According to national statistics, less than 13.9% of patent infringement cases resolve on the merits. Howard, Brian, The Truth About Patent Damage Awards, Law360 (Oct. 16, 2014) (patent cases filed between 2000 and 2013); Morgan, Paul, Microsoft v. i4i - Is the Sky Really Falling?, PatentlyO (Jan. 9, 2011) ("[M]ore than 97% of patent suits are settled before trial with no judicial validity test."); Denlow, Morton, Hon. Ret., Magistrate Judges' Important Role in Settling Cases, The Federal Lawyer, 101 (May/June 2014) ("In 2012, less than 2 percent of federal civil cases went to trial.").
3. Analysis. The court recognizes defendant's ties to the Northern District of Alabama, and understands that defendant has asserted a counterclaim based on a non-disclosure agreement ("NDA") that must be interpreted under Alabama law. Nonetheless, defendant clearly operates on a global basis, and its incorporation in Delaware reflects its recognition that Delaware is an appropriate jurisdiction for resolution of commercial disputes through litigation. See, e.g., Micron Technology, Inc. v. Rambus Inc., 645 F.3d 1311, 1332 (Fed. Cir. 2011). Having accepted the benefits of incorporation under the laws of the State of Delaware, "a company should not be successful in arguing that litigation" in Delaware is "inconvenient," "absent some showing of a unique or unexpected burden." ADE Corp. v. KLA-Tencor Corp., 138 F. Supp. 2d 565, 573 (D. Del. 2001).

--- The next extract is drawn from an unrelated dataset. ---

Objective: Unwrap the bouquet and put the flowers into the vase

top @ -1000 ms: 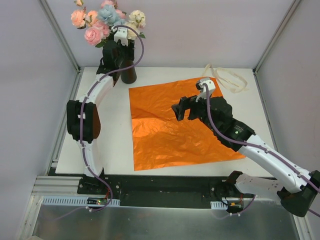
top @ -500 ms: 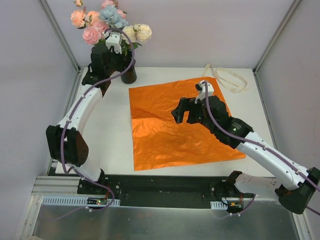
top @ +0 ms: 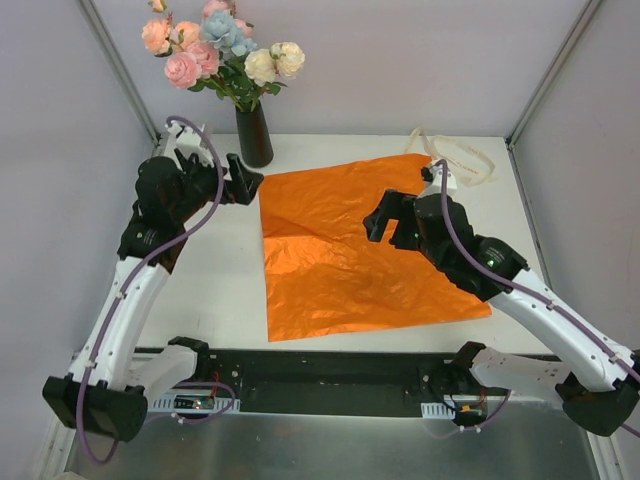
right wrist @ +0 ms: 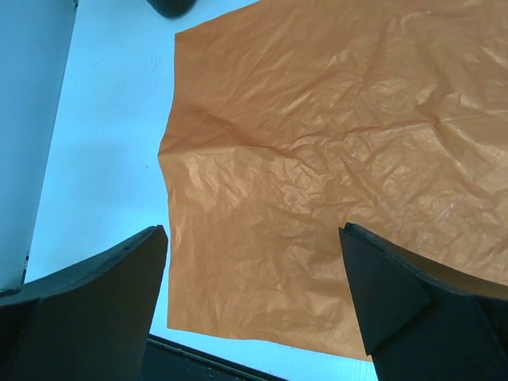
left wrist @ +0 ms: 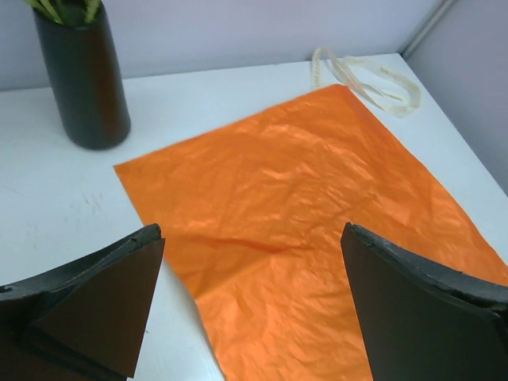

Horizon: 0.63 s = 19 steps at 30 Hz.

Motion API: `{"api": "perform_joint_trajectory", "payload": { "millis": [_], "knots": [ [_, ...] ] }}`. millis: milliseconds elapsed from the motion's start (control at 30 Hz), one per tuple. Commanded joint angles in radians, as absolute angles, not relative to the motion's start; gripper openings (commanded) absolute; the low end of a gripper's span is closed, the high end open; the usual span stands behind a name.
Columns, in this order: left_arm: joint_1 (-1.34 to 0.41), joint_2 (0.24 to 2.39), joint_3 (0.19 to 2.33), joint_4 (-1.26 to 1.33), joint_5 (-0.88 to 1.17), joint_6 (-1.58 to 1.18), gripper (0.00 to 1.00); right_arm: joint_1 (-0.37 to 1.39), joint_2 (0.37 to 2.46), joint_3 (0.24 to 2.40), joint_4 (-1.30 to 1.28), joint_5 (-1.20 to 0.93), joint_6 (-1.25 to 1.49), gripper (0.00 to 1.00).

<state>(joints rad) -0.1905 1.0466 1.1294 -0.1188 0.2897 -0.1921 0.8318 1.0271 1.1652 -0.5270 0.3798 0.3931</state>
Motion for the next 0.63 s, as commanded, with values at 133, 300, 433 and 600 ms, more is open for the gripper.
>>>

Defendant asserts through its counterclaim (D.I. 9, ¶¶ 26-37) that plaintiff has breached the NDA by alleging willful infringement. Plaintiff has a pending motion to dismiss this aspect of the counterclaim. Willfulness is a single discrete issue in a patent infringement case, and the question of whether plaintiff bases its allegations of willfulness on conduct related to the NDA does not appear to involve any unique aspects of Alabama law. I, therefore, decline to let the NDA be the tail that wags the dog in this analysis. --------
4. I recognize that litigating in Delaware may be a more expensive exercise for defendant than litigating in Alabama. Under the circumstances at bar, however, I decline to elevate the convenience of one party over the other. "The burden of establishing the need for transfer . . . rests with the movant." Jumara, 55 F.3d at 879. The record at bar does not reflect (and I am not persuaded) that litigating in Delaware imposes a unique or unexpected burden on defendant, such that transfer is warranted.